Once the line containing "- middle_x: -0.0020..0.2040" is found in the entries below, reproduce it and every line after it, stopping at and including the line containing "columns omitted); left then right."; reproduce nothing else, and keep each line exact.

*** Given records ***

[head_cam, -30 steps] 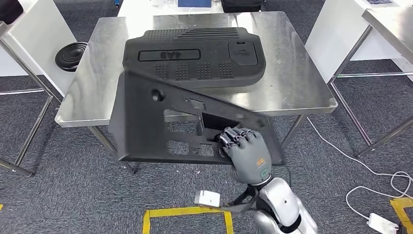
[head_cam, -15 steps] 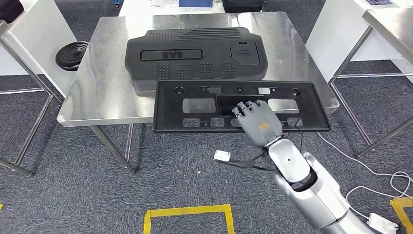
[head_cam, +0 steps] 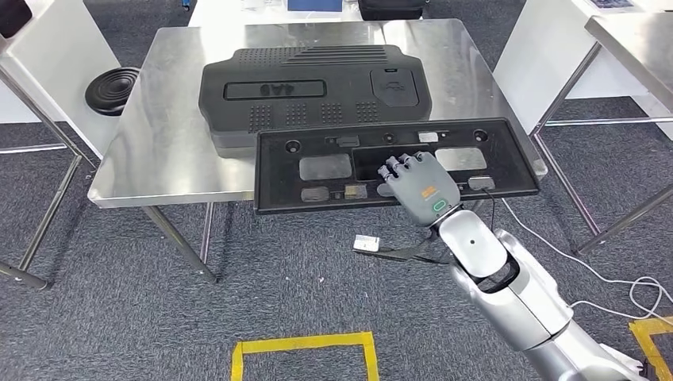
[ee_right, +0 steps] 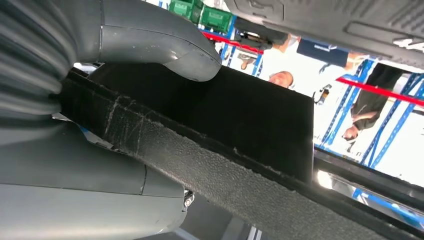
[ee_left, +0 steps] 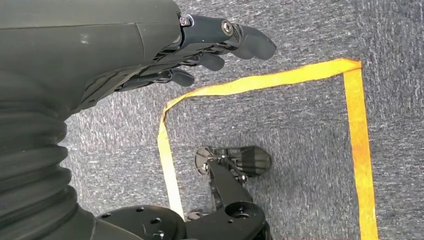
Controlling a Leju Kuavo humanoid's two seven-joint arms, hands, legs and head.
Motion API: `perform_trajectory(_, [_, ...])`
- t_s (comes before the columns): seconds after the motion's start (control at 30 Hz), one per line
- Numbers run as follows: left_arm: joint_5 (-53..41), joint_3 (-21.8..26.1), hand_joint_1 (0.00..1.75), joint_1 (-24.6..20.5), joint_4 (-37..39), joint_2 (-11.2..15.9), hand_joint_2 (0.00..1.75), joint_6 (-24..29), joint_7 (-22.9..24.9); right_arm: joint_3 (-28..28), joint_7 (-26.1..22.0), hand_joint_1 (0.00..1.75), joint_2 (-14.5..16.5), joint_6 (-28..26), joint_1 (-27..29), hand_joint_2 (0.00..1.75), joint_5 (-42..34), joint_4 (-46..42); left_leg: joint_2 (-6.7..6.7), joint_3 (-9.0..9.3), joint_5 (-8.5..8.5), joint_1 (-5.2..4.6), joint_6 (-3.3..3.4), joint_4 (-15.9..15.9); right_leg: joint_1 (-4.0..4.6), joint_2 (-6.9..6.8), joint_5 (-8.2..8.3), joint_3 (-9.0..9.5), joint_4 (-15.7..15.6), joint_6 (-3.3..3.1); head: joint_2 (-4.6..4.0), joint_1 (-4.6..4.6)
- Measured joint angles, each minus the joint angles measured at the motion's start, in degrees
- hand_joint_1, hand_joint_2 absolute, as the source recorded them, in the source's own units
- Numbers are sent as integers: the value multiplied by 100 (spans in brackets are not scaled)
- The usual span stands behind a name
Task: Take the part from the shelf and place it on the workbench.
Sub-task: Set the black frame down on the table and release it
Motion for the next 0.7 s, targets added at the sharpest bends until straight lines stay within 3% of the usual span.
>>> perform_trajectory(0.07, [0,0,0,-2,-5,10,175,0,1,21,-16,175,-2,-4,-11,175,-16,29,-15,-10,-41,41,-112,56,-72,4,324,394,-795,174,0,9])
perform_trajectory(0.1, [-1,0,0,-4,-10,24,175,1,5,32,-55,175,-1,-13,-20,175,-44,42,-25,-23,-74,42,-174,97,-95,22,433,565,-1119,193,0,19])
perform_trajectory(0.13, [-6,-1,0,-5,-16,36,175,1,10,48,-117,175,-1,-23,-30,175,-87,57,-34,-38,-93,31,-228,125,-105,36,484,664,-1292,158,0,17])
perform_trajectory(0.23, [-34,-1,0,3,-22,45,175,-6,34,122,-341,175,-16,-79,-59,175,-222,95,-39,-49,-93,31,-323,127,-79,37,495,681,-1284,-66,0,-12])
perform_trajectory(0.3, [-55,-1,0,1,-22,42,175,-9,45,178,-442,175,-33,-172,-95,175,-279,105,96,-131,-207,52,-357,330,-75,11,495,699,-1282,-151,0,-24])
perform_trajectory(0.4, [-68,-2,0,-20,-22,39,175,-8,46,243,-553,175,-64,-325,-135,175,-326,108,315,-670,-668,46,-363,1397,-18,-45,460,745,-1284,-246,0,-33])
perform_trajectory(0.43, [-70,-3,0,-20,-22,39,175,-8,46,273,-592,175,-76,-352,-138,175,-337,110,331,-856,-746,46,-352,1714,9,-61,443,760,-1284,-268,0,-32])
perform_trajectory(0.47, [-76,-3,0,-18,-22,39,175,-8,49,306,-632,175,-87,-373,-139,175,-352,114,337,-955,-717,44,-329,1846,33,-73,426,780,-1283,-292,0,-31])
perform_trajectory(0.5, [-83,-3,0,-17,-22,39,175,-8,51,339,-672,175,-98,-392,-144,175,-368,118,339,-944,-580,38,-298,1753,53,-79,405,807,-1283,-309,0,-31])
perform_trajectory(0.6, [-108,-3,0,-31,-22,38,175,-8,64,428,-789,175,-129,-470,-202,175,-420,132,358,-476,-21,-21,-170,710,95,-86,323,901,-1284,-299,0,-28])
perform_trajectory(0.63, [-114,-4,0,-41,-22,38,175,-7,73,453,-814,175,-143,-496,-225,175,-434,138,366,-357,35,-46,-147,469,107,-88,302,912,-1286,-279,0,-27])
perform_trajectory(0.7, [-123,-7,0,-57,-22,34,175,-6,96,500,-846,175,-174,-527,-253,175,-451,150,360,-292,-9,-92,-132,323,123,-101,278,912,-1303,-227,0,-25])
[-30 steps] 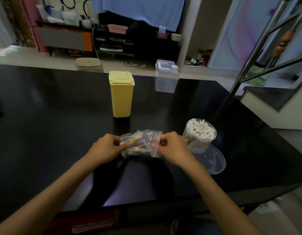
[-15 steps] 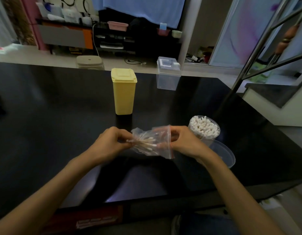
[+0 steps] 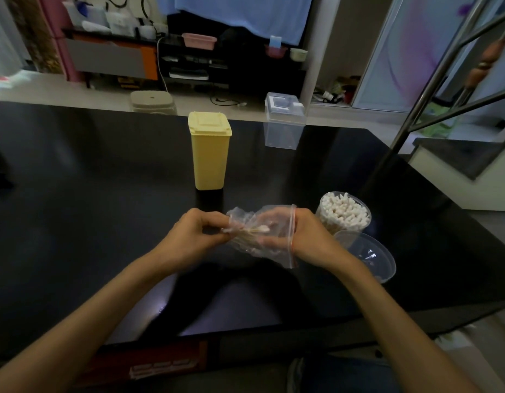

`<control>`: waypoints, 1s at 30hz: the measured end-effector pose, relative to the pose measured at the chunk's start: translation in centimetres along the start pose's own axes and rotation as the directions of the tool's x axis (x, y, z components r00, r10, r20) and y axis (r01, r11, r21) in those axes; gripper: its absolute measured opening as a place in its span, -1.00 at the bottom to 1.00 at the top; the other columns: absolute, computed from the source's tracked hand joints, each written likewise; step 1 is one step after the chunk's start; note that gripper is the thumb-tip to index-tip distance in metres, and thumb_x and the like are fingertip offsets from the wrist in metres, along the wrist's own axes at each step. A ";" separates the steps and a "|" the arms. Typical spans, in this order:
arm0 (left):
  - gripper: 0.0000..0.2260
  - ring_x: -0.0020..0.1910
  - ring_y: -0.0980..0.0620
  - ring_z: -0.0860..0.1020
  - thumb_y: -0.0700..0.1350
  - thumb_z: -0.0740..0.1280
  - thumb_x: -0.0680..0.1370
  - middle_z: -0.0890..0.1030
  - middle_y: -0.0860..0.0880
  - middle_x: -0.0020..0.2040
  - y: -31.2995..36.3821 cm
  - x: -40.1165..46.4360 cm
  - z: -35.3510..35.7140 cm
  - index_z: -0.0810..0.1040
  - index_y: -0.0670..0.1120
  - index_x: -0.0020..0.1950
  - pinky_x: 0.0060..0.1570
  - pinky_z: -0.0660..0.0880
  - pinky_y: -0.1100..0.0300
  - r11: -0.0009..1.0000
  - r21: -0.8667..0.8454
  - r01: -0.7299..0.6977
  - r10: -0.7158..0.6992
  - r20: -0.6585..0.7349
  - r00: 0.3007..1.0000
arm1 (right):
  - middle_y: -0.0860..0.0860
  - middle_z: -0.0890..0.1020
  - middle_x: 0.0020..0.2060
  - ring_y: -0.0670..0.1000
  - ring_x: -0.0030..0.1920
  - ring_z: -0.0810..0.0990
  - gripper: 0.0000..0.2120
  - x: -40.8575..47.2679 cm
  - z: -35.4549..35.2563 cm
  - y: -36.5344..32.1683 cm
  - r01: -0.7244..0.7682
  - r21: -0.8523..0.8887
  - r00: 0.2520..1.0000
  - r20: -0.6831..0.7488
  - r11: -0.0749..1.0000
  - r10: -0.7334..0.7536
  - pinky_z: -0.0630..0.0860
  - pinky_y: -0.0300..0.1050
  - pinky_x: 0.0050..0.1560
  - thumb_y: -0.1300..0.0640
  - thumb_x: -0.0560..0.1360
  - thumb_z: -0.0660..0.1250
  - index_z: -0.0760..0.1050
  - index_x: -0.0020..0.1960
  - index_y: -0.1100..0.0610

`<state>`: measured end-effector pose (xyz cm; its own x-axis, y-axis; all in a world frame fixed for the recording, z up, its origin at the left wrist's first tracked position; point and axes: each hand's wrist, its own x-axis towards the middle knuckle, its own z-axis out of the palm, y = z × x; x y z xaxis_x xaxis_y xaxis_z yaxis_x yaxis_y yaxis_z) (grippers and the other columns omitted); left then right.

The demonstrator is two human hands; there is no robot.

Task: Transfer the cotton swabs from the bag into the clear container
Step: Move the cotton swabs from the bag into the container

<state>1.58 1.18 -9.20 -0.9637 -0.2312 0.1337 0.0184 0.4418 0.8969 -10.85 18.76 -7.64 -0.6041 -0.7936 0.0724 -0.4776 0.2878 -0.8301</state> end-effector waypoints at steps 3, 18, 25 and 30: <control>-0.78 -0.18 0.25 0.61 -0.38 0.33 0.48 0.69 0.07 -0.22 0.4 0.1 0.0 0.66 -0.09 -0.05 -0.16 0.48 0.44 0.991 -0.131 0.021 -0.019 0.017 1.000 | -0.02 0.67 -0.07 -0.11 -0.05 0.66 -0.73 -0.2 0.0 -0.3 0.017 0.015 1.000 0.008 1.000 -0.017 0.60 -0.21 -0.03 0.21 0.34 0.51 0.63 0.03 0.08; -0.89 -0.21 0.13 0.63 -0.17 0.43 0.46 0.70 0.00 -0.21 -0.4 0.2 0.2 0.67 0.05 -0.16 -0.27 0.53 0.25 0.974 -0.053 0.222 -0.224 -0.037 0.974 | -0.09 0.61 -0.33 -0.25 -0.38 0.60 -0.81 -0.1 0.7 -1.8 -0.207 0.265 0.978 0.036 0.942 0.205 0.54 -0.40 -0.32 0.34 0.39 0.41 0.56 -0.20 0.06; -0.84 -0.21 0.11 0.64 -0.19 0.46 0.43 0.70 0.01 -0.23 -0.6 0.4 0.3 0.64 0.10 -0.16 -0.30 0.55 0.28 0.975 -0.038 0.220 -0.223 -0.114 0.968 | 0.04 0.65 -0.26 -0.08 -0.30 0.60 -0.90 0.0 0.3 -1.6 -0.330 0.228 0.935 -0.053 0.916 0.350 0.56 -0.35 -0.33 0.28 0.40 0.44 0.63 -0.08 0.19; -0.88 -0.17 0.11 0.64 -0.17 0.44 0.45 0.69 0.01 -0.18 -1.3 0.6 -0.4 0.66 0.05 -0.10 -0.26 0.52 0.28 0.959 -0.043 0.281 -0.284 -0.129 0.950 | 0.06 0.71 -0.15 -0.08 -0.13 0.67 -0.84 -0.4 -1.2 -1.8 -0.259 0.056 0.950 -0.163 0.964 0.264 0.60 -0.23 -0.02 0.26 0.40 0.45 0.66 -0.02 0.14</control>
<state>1.05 0.10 -10.10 -0.8865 -0.4568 -0.0736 -0.2416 0.3211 0.9157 -10.49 19.22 -5.56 -0.8047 -0.5907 -0.0603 -0.2687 0.4528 -0.8501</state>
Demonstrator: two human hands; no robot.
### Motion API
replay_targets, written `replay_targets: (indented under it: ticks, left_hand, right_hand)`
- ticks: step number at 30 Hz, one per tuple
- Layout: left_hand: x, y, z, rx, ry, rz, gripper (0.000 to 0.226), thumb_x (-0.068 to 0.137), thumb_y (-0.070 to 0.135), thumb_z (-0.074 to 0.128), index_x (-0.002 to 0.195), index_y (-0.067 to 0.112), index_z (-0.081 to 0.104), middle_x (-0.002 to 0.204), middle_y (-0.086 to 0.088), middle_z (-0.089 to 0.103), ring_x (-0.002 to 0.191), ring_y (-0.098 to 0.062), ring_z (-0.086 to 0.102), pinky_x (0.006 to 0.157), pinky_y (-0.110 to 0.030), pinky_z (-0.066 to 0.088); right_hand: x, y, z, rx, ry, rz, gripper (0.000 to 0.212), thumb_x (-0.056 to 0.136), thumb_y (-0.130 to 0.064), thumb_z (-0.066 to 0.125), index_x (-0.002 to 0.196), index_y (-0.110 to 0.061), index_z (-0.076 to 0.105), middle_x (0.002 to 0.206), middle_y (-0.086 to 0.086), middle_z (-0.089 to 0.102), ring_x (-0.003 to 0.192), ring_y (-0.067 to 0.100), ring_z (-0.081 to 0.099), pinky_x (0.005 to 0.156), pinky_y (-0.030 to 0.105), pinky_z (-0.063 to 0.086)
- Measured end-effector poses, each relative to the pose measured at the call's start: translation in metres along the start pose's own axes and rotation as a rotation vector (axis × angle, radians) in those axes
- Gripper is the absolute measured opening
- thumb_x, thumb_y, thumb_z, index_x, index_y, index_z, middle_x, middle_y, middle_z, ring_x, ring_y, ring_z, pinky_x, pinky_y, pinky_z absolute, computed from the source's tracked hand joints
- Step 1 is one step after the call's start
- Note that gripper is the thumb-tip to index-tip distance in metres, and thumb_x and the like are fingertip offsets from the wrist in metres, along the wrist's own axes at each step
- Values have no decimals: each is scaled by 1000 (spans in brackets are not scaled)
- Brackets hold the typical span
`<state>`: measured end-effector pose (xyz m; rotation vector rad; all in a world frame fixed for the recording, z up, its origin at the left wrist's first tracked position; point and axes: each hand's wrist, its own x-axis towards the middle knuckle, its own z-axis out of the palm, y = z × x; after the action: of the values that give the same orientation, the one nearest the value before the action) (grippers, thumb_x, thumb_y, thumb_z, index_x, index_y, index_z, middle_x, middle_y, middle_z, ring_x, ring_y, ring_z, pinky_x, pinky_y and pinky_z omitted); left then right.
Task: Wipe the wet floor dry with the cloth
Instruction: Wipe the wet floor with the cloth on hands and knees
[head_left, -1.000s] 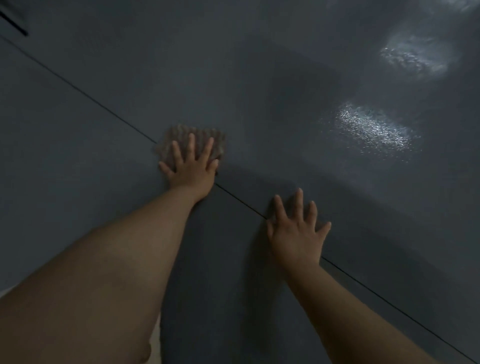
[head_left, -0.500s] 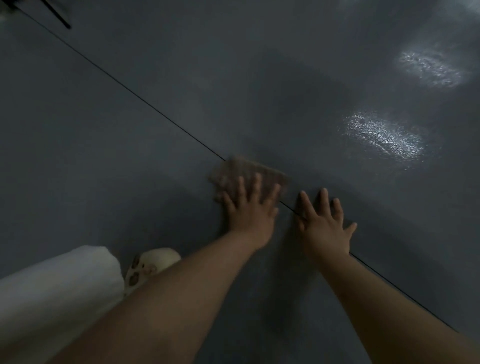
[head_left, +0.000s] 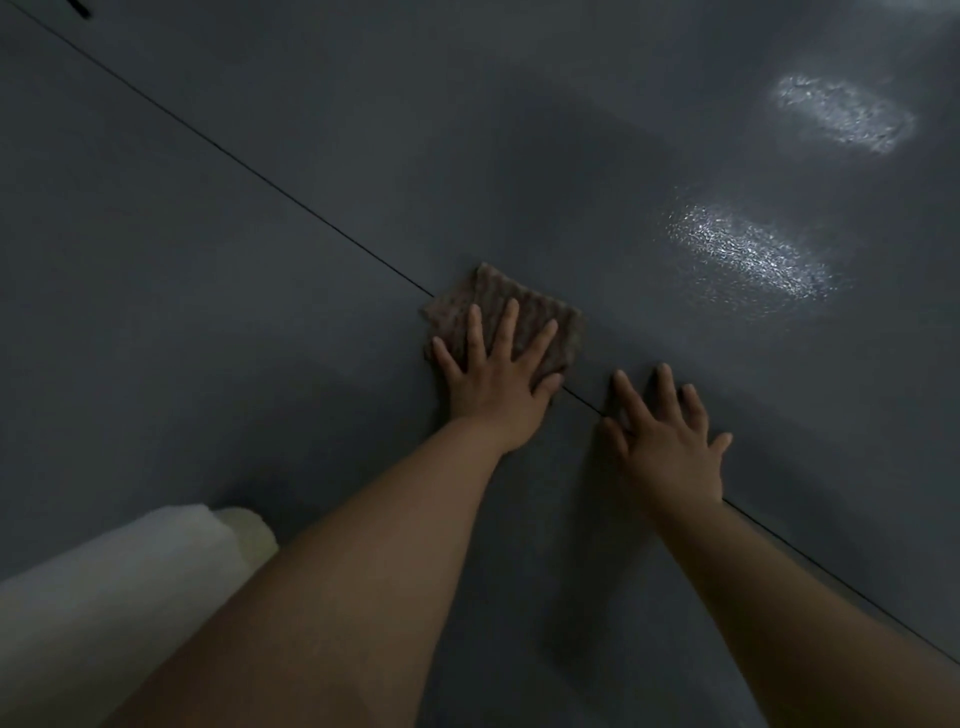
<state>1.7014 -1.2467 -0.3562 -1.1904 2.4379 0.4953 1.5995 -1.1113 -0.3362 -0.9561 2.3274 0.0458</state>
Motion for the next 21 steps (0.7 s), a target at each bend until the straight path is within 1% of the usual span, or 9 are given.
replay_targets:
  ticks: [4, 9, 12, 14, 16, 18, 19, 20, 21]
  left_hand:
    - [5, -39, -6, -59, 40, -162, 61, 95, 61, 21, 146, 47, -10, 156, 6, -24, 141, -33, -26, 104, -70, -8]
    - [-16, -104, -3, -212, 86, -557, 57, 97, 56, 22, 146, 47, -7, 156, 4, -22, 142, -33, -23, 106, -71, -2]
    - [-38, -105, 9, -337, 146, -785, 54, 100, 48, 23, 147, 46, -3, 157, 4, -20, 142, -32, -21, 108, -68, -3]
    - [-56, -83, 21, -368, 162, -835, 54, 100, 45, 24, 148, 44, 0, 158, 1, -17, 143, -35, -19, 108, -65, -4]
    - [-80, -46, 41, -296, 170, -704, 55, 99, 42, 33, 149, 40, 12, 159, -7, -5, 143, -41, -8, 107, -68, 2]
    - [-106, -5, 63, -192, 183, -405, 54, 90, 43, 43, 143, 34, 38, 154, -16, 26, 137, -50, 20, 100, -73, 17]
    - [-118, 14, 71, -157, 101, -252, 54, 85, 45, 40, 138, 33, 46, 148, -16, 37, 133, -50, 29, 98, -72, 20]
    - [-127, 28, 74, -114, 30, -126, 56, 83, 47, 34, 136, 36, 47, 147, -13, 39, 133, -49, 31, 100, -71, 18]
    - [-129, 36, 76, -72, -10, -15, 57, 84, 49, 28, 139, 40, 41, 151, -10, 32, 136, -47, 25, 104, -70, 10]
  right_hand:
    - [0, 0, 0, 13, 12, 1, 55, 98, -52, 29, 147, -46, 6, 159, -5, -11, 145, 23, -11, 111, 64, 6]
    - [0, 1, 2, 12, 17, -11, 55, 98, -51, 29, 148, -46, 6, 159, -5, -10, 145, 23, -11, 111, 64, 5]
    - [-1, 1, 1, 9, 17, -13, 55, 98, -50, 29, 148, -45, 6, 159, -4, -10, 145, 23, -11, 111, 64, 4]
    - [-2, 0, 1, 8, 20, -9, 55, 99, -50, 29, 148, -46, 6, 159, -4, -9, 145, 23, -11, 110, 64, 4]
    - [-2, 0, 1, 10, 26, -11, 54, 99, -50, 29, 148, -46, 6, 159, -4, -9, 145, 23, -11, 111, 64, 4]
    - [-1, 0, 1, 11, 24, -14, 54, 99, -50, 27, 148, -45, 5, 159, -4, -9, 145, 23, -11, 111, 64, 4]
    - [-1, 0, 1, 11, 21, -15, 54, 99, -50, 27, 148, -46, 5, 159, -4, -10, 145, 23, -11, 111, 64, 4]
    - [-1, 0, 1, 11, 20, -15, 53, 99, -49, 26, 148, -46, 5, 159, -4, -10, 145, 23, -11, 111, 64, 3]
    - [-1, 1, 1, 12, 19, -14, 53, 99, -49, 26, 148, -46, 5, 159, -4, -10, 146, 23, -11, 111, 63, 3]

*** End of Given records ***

Your response —
  - middle_x: -0.0020..0.2040
  - y: -31.2995..36.3821 cm
  - x: -40.1165..46.4360 cm
  - z: -35.3510..35.7140 cm
  - index_z: -0.0810..0.1040
  - index_y: -0.0670..0.1120
  - index_x: -0.0020..0.1950
  - pinky_x: 0.0060..0.1570
  - pinky_z: -0.0660..0.0880
  - pinky_y: -0.1100..0.0300
  - r11: -0.0009..1.0000
  - r21: -0.8667..0.8454
  - r01: -0.7299..0.6977
  - r10: -0.7158..0.6992
  - r20: -0.6585..0.7349
  - r00: 0.3007..1.0000
arm1 (right):
  - middle_y: -0.0860..0.0860
  - middle_z: -0.0890..0.1020
  - middle_x: 0.0020..0.2060
  - ring_y: -0.0670..0.1000
  - ring_x: -0.0030..0.1920
  - ring_z: -0.0810..0.0990
  - gripper: 0.0000..0.2120
  - x: -40.8575..47.2679 cm
  - z: -35.4549..35.2563 cm
  - y: -36.5344..32.1683 cm
  - r01: -0.7244..0.7682
  - r21: -0.8523..0.8887
  - r00: 0.2520..1.0000
  - r20: -0.6831..0.7488
  - r11: -0.0749..1.0000
  - r10: -0.7334..0.7536
  - pinky_z: -0.0630..0.0860
  - pinky_y: -0.0300..0.1050
  - pinky_x: 0.0050..0.1560
  - thumb_y: -0.1300..0.0640
  - thumb_x: -0.0560..0.1360
  - thumb_z: -0.0660..0.1250
  - index_z: -0.0760..0.1050
  - index_x: -0.0020..0.1960
  - index_y: -0.1100..0.0610

`<state>`: measured end-effector pose (xyz cm; its own x-axis, y-axis; all in a world frame fixed for the recording, z up, its origin at the left wrist's first tracked position; point and axes: each hand's wrist, its own x-axis towards the middle knuckle, its own z-axis out of the palm, y = z × x; x y z xaxis_x xaxis_y xaxis_z yaxis_x yaxis_y yaxis_z) (grippers and the other columns omitted); left then right.

There is nothing else to the answer.